Work request: Please print out every line of the material, unchanged.
━━━━━━━━━━━━━━━━━━━━
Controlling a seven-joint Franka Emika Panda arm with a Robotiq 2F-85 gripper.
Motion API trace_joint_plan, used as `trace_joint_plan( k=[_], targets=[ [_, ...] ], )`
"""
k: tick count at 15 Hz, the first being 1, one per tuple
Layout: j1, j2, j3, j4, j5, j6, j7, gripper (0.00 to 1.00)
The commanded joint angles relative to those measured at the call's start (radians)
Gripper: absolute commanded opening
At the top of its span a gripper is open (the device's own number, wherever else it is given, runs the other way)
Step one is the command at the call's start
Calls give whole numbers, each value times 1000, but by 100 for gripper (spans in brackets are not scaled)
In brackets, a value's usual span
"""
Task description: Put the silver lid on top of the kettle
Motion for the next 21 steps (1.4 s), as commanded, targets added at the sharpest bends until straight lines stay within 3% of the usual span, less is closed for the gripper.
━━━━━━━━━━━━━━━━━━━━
Output for this task:
Controlling a seven-joint Franka Emika Panda arm with a Robotiq 2F-85 gripper.
Motion API trace_joint_plan, used as `trace_joint_plan( k=[_], targets=[ [_, ...] ], )`
"""
k: tick count at 15 Hz, the first being 1, one per tuple
Layout: j1, j2, j3, j4, j5, j6, j7, gripper (0.00 to 1.00)
The commanded joint angles relative to those measured at the call's start (radians)
Gripper: absolute commanded opening
At the top of its span a gripper is open (the device's own number, wherever else it is given, runs the other way)
Step one is the command at the call's start
Calls give whole numbers, each value times 1000, but by 100 for gripper (spans in brackets are not scaled)
In brackets, a value's usual span
"""
Task description: Put the silver lid on top of the kettle
Motion for the next 21 steps (1.4 s), as commanded, targets added at the sharpest bends until straight lines stay within 3% of the usual span, less is closed for the gripper.

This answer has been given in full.